猫は人と暮らすことで、一年中不夜城な空間での生活を強いられています。
避妊手術をしていない猫は、日照時間が長くなるので、いつでも発情して子を生むことが可能になるのです。
いまや、犬や猫をペットショップで子猫を購入する人が後を絶たない結果、1年中、蛍光灯を12時間以上浴びて、キトンミルみたいな飼い方をしているブリーダーが存在し続ける状況になっています。
このような事実を知って、良心的なブリーダーから購入したり、保護犬や保護猫を探したりすることも選択肢になるかもしれません。

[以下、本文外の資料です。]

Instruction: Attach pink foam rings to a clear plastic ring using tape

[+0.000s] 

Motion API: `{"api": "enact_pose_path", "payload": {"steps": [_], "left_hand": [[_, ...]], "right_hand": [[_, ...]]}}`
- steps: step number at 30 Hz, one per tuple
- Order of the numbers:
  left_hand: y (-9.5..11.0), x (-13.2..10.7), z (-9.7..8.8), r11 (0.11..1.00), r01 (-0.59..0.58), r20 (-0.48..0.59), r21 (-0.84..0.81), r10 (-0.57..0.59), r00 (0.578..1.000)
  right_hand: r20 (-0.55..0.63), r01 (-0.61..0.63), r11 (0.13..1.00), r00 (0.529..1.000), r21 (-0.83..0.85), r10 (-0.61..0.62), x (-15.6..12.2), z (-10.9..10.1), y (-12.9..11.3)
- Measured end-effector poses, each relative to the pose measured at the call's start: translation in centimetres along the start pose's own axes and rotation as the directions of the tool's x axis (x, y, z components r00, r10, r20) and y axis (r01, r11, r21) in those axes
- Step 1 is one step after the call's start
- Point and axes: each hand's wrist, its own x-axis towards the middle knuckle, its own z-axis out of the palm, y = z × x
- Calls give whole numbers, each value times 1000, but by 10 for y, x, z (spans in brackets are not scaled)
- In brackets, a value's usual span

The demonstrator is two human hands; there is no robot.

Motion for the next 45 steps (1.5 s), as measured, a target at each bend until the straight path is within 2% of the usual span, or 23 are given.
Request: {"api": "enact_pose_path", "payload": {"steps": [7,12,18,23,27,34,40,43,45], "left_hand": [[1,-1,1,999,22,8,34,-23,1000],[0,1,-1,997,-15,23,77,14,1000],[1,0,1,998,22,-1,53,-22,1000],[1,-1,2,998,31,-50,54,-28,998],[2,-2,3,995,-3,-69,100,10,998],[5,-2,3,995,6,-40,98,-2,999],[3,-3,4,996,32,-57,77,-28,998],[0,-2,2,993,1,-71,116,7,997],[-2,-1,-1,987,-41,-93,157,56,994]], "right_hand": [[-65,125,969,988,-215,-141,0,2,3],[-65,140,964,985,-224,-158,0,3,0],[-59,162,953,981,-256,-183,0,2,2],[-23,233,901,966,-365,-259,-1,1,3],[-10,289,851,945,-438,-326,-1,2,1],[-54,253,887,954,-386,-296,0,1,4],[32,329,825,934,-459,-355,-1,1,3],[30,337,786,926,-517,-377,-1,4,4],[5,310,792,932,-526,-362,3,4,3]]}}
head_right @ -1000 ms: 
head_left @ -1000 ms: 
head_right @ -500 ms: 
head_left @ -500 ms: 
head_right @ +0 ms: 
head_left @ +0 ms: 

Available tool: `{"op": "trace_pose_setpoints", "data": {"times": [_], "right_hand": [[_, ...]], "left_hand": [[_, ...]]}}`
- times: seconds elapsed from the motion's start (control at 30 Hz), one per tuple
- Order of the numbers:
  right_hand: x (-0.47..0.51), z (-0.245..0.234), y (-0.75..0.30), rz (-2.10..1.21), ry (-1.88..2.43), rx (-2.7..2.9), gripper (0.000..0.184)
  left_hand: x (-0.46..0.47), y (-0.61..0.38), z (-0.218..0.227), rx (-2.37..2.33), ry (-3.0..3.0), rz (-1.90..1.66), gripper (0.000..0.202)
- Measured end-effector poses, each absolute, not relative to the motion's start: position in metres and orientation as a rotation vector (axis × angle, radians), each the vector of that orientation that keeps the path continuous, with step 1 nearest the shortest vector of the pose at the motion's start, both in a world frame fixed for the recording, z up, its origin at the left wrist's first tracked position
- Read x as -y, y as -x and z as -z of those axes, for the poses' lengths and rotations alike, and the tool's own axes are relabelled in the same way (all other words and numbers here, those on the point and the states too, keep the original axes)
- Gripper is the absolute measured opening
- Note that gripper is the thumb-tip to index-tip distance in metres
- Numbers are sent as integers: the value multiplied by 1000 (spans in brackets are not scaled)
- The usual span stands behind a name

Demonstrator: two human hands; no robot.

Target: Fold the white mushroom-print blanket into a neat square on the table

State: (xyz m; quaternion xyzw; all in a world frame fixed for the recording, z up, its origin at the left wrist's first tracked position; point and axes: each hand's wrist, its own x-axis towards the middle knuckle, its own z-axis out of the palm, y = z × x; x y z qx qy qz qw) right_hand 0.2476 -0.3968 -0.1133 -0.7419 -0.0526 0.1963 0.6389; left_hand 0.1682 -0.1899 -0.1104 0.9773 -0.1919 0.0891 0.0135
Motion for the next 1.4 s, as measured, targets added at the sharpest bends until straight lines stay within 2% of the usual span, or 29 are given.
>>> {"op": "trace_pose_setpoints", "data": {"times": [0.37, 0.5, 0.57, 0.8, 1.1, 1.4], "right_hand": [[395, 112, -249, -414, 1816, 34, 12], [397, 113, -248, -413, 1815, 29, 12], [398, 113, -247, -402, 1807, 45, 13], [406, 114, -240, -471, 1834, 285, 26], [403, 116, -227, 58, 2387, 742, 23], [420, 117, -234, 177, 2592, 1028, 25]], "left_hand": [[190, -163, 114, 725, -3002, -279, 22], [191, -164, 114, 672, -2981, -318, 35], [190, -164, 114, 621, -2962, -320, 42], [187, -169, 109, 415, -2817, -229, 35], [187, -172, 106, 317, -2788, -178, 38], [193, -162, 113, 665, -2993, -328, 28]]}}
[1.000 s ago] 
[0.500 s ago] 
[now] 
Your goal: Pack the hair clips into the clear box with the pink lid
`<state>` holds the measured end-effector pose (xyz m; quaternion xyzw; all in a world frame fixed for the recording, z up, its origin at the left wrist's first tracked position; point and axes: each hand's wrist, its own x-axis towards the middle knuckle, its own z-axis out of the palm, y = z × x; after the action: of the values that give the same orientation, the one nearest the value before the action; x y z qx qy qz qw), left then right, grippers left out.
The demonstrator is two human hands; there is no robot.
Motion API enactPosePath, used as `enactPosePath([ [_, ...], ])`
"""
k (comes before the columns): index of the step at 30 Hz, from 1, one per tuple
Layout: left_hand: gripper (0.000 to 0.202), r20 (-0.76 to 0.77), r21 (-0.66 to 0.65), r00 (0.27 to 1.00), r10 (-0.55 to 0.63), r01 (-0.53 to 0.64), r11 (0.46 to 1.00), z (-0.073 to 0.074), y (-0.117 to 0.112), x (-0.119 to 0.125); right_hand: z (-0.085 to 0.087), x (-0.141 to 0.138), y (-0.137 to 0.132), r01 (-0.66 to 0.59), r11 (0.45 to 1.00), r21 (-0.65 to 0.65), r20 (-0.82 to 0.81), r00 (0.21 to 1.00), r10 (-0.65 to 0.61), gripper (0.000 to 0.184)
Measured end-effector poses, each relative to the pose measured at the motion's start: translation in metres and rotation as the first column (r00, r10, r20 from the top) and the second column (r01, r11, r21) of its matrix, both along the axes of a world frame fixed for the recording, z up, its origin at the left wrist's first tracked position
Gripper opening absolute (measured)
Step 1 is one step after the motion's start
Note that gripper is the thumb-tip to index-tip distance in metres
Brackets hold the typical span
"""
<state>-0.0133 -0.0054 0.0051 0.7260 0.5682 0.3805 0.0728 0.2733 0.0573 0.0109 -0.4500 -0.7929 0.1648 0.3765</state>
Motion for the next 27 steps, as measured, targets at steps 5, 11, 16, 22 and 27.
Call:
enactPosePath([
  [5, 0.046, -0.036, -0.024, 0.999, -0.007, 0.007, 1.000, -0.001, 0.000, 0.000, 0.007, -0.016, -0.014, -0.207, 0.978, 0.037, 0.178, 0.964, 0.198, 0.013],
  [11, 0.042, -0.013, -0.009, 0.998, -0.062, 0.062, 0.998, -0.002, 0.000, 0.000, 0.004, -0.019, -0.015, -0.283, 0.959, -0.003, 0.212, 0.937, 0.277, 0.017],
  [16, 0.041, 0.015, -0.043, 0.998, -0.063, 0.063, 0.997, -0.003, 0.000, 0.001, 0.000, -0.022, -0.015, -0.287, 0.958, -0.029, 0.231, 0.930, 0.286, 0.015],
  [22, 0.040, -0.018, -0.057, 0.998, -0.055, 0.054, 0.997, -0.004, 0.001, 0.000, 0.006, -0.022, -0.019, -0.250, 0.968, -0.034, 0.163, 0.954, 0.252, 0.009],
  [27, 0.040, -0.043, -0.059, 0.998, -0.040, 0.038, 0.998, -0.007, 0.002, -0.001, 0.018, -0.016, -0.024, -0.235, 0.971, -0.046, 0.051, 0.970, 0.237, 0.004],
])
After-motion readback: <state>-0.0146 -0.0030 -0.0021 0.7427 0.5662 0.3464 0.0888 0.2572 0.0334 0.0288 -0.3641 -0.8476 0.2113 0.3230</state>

ただ、犬や猫が「かわいい」ということだけでなく、ペット産業に闇があることをもっと浸透してほしいです。
日本では、残念ながら動物が「モノ」と見られている部分がありますが、世界では、「パピーミル」「キトンミル」とつながりのあるペットショップに対して不買運動が続けられています国もあります。
ペットブームが来るとそれに翻弄される犬や猫がいることを知ってもらい、成熟したペット文化になることを切に望みます。
犬や猫は、「命あるもの」ですから。